CosmoSim is a web application available at http://www.cosmosim.org/ where data from cosmological simulations is available. This includes catalogues of dark matter halos (clusters) and galaxies for different time steps during the evolution of the simulated universe, merging information, substructure data, density fields and more.
In this tutorial, we will use the uws-client for connecting with CosmoSim's UWS-interface for seeing your list of jobs, sending jobs and retrieving results.
In [ ]:
# load astropy for reading VOTABLE format
from astropy.io.votable import parse_single_table
# import matplotlib for plotting results, mplot3d for 3D plots
import matplotlib.pyplot as plt
from mpl_toolkits.mplot3d import Axes3D
In [ ]:
# import sys
# sys.path.append('<your own path>/uws-client')
from uws import UWS
The URL for connecting with CosmoSim's uws-client is 'https://www.cosmosim.org/uws/query/'. You also need to define your username and password, either by inserting it directly below or by saving your credentials in a local cosmosim-user.json file and reading it here. The credentials are the same as on the CosmoSim webpage. If you do not have an account yet, please register at CosmoSim registration. Alternatively, you can use the user uwstest with password gavo for testing purposes. (Be aware that anyone can use this user and delete your results at any time!)
In [ ]:
# set credentials here:
# username = 'uwstest'
# password = 'gavo'
# or read your own username and password from a json-file,
# format: { "username": "<yourname>", "password": "<your password>" }
import json
with open('cosmosim-user.json') as credentials_file:
username, password = json.load(credentials_file).values()
url = 'https://www.cosmosim.org/uws/query/'
c = UWS.client.Client(url, username, password)
In [ ]:
filters = {'phases': ['PENDING', 'COMPLETED', 'ERROR'], 'last': 5}
jobs = c.get_job_list(filters)
# printing the returned resulting jobs-object gives a list of jobs
print jobs
For each job, its unique id, ownerId, creationTime and phase are stored within this job list.

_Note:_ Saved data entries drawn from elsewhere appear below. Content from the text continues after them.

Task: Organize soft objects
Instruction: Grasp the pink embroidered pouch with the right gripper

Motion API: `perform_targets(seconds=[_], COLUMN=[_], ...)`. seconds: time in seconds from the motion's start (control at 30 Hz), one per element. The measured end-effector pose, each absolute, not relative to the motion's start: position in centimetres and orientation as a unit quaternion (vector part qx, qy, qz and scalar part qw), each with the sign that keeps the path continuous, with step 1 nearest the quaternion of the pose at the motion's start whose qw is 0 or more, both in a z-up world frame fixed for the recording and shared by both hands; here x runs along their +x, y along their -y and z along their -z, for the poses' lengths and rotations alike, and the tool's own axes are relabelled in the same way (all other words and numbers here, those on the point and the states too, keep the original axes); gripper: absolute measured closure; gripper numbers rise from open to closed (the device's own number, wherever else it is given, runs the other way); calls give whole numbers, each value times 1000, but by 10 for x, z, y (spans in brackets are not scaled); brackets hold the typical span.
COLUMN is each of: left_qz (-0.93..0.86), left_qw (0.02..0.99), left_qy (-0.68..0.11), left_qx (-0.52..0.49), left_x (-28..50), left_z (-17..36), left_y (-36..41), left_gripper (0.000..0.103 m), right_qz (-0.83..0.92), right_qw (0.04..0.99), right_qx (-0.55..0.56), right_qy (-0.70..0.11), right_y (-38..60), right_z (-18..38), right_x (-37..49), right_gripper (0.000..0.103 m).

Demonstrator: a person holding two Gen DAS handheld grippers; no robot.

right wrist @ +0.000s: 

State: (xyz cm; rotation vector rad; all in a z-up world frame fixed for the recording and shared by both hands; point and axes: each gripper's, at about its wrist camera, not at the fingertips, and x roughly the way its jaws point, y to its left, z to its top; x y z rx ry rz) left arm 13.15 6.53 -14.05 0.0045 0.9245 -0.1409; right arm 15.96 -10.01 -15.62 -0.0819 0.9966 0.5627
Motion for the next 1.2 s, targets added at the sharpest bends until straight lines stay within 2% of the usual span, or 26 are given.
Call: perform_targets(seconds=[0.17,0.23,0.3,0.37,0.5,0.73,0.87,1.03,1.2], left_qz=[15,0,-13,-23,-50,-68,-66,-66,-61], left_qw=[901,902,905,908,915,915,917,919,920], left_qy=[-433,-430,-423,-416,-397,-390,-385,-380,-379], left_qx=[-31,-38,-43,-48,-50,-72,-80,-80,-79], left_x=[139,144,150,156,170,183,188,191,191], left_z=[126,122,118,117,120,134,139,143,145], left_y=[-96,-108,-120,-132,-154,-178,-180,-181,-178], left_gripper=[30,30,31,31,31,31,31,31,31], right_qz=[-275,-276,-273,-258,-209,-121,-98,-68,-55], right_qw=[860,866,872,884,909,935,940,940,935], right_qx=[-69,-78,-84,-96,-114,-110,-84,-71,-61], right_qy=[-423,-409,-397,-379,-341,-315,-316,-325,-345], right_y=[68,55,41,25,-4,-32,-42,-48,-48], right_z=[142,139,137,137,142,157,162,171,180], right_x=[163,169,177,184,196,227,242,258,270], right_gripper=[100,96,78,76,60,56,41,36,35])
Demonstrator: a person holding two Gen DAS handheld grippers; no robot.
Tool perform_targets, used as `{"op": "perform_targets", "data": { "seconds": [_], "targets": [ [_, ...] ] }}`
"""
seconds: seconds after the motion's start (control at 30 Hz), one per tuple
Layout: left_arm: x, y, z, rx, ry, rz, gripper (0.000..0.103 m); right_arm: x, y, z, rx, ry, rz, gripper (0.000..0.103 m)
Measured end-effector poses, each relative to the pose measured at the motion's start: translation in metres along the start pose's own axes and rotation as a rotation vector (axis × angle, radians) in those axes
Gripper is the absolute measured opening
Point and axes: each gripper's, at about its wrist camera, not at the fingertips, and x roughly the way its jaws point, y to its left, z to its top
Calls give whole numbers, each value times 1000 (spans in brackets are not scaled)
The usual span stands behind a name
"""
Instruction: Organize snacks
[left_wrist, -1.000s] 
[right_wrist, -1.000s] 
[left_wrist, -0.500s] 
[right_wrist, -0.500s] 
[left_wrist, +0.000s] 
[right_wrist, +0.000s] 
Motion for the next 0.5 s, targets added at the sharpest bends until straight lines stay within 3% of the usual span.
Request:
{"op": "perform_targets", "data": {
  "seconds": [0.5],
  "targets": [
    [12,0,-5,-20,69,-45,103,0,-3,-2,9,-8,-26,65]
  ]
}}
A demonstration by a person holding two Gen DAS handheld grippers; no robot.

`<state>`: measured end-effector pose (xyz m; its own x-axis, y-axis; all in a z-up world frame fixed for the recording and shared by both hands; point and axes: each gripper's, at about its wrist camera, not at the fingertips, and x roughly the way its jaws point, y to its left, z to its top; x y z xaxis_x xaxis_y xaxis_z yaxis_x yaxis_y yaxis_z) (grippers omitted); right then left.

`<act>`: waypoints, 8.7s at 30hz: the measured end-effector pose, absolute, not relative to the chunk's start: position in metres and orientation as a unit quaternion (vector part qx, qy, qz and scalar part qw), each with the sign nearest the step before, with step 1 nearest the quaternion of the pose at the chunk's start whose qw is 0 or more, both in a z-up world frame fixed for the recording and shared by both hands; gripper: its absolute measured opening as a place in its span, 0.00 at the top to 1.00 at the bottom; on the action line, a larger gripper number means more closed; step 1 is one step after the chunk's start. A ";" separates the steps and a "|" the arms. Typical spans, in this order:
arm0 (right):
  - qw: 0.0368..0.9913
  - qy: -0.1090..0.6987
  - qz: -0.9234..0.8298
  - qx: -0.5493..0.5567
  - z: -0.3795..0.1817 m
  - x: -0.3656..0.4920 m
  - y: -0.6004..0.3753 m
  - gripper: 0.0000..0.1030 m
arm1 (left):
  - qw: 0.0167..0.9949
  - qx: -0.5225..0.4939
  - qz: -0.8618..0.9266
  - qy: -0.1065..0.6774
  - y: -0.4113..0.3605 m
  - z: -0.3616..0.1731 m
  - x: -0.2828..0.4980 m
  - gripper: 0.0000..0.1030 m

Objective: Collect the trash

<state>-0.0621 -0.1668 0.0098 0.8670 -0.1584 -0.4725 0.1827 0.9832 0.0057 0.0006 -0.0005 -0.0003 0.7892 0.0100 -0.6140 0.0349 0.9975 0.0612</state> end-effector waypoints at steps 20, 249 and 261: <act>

At CosmoSim, we store the table name as the runId for each job. If no table name was given during job creation, the current timestamp is used.
In [ ]:
print "# jobId, ownerId, creationTime, phase, runId:"
for job in jobs.job_reference:
print job.id, job.ownerId, job.creationTime, job.phase[0], job.runId
For creating a new job, first define the necessary parameters. For CosmoSim this is query, which is the SQL string and the optional parameters queue (long or short) and table (a unique table name). We set here an SQL query that will select the 10 most massive clusters from the MDPL2 simulation, Rockstar catalog.
In [ ]:
parameters = {'query':
'SELECT rockstarId, x,y,z, Mvir FROM MDPL2.Rockstar'\
+ ' WHERE snapnum=125 ORDER BY Mvir DESC LIMIT 10',
'queue': 'short'}
Now create a new job with these parameters:
In [ ]:
job = c.new_job(parameters)
And print the job's id and phase:
In [ ]:
print job.job_id, job.phase[0]
The job is created now, but it is not started yet - you can still adjust its parameters with c.set_parameters_job. E.g. let's change the queue to long:
In [ ]:
update_params = {'queue': 'long'}
job = c.set_parameters_job(job.job_id, update_params)
Print the parameters to check this:
In [ ]:
for p in job.parameters:
print p.id, p.value
Now start the job, i.e. put it into the job queue using run_job:
In [ ]:
run = c.run_job(job.job_id)
print run.job_id
The job should now also be visible in the web interface, at the Query Interface, left side, under 'Jobs'.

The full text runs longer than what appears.